Monday of the
Twenty-seventh Week in Ordinary Time
(Galatians 1:6-12; Luke 10:25-37)
Along with the parable of the Prodigal Son, the parable
of the Good Samaritan has always been one of the most favored readings of the
four gospels. Normally it is interpreted
today as a lesson on loving one’s enemies.
Jews and Samaritans were distrustful of one another as Blacks and
Whites, Hindus and Muslims, Russians and Ukrainians are today. The Samaritan’s more than generous care of
the wounded Jew shows us that to gain eternal life – the issue motivating the
story – one must love her supposed enemies.
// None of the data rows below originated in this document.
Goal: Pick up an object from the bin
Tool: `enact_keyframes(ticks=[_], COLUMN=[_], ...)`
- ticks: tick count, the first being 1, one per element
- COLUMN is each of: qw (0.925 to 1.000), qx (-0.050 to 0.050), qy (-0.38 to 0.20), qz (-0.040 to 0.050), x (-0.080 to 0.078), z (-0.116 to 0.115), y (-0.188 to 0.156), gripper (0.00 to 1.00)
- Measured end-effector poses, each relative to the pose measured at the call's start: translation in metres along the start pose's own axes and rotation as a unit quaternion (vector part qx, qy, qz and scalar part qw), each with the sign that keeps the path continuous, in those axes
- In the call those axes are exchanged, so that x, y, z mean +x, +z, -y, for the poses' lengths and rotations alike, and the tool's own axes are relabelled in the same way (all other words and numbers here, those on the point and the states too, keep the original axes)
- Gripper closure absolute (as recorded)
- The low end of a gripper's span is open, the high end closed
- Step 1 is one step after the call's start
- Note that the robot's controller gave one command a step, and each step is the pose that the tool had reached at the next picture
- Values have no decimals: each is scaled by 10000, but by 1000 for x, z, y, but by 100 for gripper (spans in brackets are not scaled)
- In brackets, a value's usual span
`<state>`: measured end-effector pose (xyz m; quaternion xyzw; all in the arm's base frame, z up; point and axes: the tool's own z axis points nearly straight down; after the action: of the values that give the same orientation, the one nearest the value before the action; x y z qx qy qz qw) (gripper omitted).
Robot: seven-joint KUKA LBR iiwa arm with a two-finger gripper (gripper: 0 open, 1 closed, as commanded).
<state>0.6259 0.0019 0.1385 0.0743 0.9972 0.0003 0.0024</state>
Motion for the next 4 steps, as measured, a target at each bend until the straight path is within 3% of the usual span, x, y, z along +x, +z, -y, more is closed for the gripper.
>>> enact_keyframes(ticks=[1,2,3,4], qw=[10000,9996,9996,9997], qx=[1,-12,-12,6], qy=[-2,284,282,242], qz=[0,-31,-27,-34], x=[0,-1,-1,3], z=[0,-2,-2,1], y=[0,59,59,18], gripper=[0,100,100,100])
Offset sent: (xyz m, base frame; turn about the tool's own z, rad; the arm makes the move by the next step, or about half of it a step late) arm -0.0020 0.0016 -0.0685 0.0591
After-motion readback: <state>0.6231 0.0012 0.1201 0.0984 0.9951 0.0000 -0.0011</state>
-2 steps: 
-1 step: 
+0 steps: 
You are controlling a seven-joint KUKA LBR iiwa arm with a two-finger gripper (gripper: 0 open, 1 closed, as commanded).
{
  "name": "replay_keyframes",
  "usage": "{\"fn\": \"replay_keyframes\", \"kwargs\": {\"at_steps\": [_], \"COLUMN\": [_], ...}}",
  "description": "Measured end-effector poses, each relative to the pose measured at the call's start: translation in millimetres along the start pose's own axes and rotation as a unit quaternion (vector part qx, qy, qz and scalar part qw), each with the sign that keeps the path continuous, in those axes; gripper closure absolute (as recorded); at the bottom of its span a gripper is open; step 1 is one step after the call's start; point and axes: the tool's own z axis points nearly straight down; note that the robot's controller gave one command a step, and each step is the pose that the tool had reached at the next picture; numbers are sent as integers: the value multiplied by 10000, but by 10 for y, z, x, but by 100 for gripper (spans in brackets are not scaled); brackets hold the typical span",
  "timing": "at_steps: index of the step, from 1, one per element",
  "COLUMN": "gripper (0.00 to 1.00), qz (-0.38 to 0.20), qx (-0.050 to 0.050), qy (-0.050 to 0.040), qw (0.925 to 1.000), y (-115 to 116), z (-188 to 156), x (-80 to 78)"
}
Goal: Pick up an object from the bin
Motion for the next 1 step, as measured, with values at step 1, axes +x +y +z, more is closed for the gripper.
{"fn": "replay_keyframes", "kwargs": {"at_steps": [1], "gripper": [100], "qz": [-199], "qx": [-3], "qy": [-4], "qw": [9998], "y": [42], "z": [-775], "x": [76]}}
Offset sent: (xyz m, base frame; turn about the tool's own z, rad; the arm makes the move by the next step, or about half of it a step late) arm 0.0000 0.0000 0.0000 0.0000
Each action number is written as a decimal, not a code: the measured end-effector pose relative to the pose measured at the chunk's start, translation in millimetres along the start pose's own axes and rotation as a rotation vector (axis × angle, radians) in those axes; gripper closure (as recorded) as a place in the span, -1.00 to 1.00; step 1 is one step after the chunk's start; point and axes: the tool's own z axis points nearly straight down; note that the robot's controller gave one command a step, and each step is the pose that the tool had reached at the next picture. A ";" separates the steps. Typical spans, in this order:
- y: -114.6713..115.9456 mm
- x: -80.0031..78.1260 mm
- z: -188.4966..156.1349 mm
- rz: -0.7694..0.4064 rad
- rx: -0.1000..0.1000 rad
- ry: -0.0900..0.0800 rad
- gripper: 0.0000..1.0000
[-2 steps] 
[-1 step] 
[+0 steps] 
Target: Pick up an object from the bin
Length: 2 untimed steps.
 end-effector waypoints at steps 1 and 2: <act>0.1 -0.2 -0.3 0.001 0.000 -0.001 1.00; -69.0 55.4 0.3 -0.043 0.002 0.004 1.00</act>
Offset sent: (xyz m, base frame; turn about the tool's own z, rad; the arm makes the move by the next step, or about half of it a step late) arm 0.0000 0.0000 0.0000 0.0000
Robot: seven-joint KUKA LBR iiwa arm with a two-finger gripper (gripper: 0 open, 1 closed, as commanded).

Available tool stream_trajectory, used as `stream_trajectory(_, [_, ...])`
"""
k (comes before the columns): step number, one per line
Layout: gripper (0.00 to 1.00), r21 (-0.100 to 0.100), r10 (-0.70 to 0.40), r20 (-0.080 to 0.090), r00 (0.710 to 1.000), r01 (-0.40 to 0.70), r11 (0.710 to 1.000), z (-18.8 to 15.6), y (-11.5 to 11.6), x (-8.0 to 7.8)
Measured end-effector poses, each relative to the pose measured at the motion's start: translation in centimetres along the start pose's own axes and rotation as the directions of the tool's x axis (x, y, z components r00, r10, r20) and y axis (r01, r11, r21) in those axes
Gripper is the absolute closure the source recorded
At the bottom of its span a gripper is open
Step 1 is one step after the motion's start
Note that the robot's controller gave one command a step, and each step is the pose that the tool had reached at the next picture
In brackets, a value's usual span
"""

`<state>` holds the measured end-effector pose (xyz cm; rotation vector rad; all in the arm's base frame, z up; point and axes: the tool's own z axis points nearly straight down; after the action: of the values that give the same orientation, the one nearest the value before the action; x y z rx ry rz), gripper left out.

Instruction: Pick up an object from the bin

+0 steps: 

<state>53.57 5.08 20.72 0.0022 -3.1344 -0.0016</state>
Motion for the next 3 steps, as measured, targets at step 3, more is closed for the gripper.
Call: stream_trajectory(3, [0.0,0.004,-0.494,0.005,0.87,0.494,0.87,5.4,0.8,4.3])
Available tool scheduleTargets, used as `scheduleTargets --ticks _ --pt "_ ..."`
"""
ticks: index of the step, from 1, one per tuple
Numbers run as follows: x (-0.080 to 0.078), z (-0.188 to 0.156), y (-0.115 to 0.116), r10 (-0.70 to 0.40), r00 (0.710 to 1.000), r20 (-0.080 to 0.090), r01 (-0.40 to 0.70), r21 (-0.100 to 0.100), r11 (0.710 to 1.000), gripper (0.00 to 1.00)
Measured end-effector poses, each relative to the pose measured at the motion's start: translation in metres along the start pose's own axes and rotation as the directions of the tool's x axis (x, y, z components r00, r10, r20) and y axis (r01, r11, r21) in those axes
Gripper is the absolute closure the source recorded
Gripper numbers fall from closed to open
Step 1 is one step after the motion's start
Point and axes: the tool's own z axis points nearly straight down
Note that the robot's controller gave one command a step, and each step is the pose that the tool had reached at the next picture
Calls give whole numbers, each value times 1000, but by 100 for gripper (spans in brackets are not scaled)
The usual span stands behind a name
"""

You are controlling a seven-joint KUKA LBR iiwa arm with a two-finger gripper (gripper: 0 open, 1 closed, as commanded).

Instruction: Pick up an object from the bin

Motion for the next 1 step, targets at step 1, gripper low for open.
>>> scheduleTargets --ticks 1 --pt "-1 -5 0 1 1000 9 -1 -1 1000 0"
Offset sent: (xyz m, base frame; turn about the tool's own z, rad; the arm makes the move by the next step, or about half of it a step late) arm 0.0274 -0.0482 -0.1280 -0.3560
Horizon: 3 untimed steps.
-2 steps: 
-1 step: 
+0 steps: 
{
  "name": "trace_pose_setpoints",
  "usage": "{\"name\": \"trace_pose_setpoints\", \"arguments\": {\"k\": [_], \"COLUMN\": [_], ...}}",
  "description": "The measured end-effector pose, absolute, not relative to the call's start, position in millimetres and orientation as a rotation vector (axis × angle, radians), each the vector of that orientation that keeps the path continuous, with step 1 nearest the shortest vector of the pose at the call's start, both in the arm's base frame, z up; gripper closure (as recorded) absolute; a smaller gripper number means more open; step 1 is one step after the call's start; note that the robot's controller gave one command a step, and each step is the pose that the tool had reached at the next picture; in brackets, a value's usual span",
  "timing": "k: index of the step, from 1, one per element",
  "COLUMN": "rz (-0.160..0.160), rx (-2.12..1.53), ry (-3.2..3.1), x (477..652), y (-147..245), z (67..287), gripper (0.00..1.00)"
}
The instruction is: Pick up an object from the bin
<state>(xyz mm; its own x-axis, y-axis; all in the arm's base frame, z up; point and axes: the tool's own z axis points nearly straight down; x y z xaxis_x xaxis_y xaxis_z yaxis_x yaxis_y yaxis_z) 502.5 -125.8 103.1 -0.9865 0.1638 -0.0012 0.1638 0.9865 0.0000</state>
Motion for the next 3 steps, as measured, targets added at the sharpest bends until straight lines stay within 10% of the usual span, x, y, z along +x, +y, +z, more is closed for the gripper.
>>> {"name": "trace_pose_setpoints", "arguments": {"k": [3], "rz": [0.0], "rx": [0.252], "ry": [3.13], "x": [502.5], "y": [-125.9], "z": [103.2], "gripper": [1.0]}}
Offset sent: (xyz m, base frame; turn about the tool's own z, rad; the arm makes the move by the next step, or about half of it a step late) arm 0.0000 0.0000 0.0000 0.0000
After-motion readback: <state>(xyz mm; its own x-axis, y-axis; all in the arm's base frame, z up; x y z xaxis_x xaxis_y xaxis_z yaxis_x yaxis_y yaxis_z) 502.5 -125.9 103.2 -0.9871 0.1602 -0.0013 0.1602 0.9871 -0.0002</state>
In Patristic times this same parable was given a very
different reading. Church Fathers did
not see it as a story to be contemporized but as an allegory of Salvation
History. The man going down the road was
Adam, the symbol of all humans.
Jerusalem, as the name implies, is the heavenly city of peace. Jericho,
which evidently means moon, indicates human mortality. The thieves are the devils who entice the man
to sin and then leave him far from God or “half-dead.” The priest and Levite, according to this
reading, represent the Old Covenant which is unable to save the sinner. The Samaritan is Jesus himself who ministers
to the wounded by binding him, that is symbolically restraining him from
sin. The animal represents Christ’s own
flesh which carries the wounded man to the inn, a symbol of the Church where
people find comfort from the crazed and often dangerous world.
However one reads it, the parable of the Good Samaritan
demonstrates Jesus’ mastery of both as story-telling and prophecy. The passage begins by saying the scholar wants
to test Jesus. That’s like testing Yo-Yo
Ma on the cello. Jesus is the
master. He tests the scholar and the
rest of us. But his testing is not meant
to put us down. Just the opposite, he
means to lift us up to the possibility of achieving true happiness.